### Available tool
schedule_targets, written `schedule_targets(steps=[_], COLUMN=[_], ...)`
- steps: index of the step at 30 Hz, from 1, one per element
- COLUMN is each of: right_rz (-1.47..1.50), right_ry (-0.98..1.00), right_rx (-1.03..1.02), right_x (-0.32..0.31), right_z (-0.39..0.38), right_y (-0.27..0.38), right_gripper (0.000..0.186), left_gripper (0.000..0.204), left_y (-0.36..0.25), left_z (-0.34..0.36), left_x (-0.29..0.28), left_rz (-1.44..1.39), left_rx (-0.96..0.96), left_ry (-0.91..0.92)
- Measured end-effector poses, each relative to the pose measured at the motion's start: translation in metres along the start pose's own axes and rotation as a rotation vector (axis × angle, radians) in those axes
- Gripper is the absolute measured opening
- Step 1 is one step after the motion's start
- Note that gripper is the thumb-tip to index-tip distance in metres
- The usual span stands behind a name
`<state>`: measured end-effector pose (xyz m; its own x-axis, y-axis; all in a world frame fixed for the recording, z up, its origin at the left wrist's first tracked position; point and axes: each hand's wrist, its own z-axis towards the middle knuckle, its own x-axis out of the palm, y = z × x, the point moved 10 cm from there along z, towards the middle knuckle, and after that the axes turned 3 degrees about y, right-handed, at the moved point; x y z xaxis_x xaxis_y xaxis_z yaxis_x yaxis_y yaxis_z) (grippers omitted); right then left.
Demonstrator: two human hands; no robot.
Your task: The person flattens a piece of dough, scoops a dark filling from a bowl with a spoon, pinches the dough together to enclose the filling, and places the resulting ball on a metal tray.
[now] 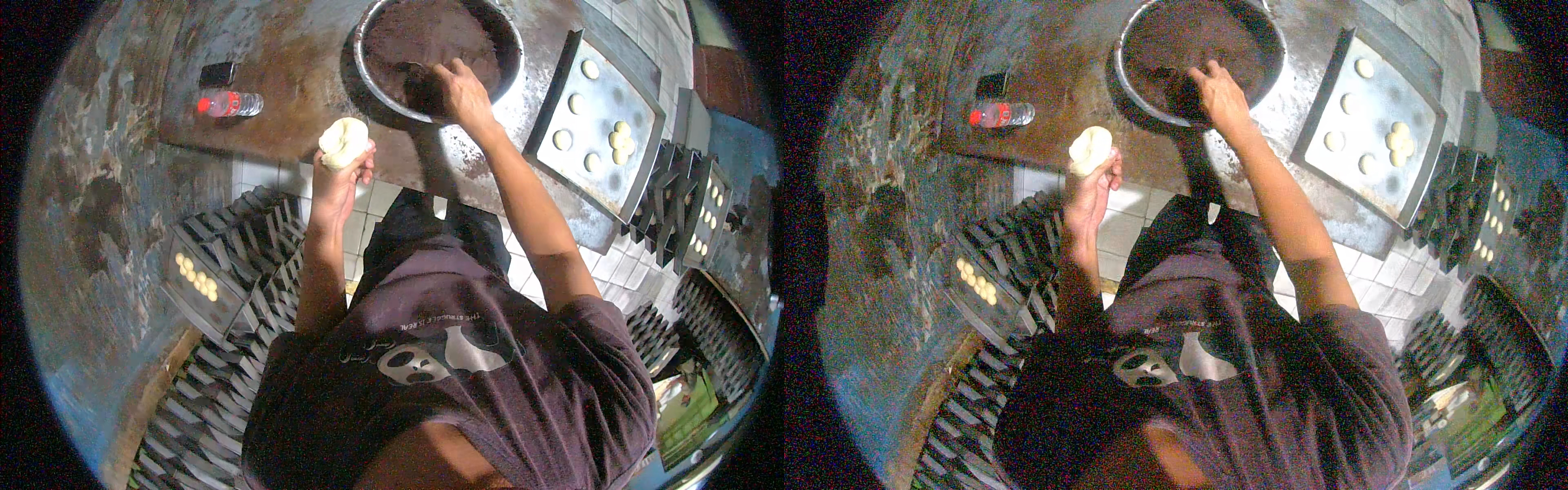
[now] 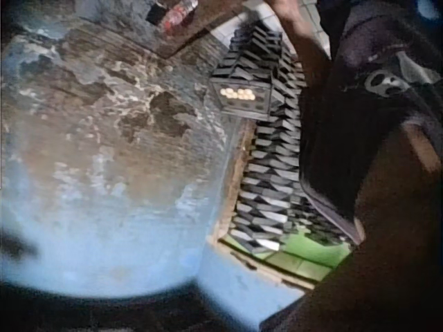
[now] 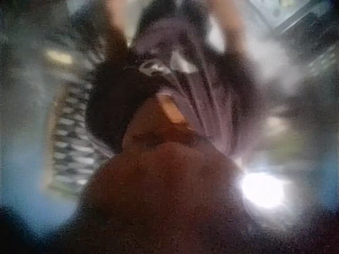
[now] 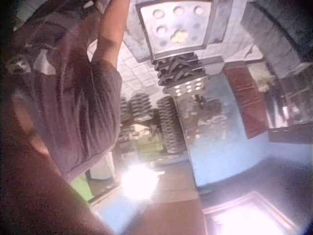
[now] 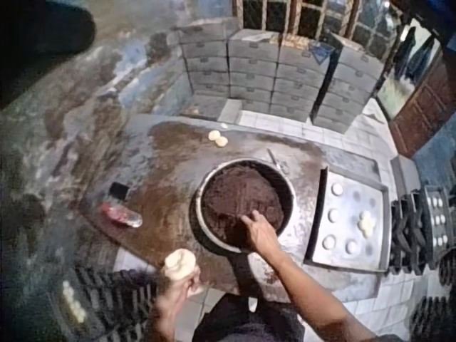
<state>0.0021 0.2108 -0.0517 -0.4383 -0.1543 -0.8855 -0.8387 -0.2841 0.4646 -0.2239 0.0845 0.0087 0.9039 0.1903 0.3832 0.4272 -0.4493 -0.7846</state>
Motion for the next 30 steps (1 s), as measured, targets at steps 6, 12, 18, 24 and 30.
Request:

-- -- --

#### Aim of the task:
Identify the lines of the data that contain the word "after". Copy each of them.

#### Answer to this exercise:
- Step 1 is one step after the motion's start
`<state>`: measured end-effector pose (xyz m; its own x-axis, y-axis; all in a world frame fixed for the recording, z up, its origin at the left wrist's first tracked position; point and axes: each hand's wrist, its own z-axis towards the middle knuckle, its own x-axis out of the palm, y = z × x, the point moved 10 cm from there along z, towards the middle knuckle, and after that the axes turned 3 degrees about y, right-handed, at the moved point; x y z xaxis_x xaxis_y xaxis_z yaxis_x yaxis_y yaxis_z) (grippers omitted); right then left.

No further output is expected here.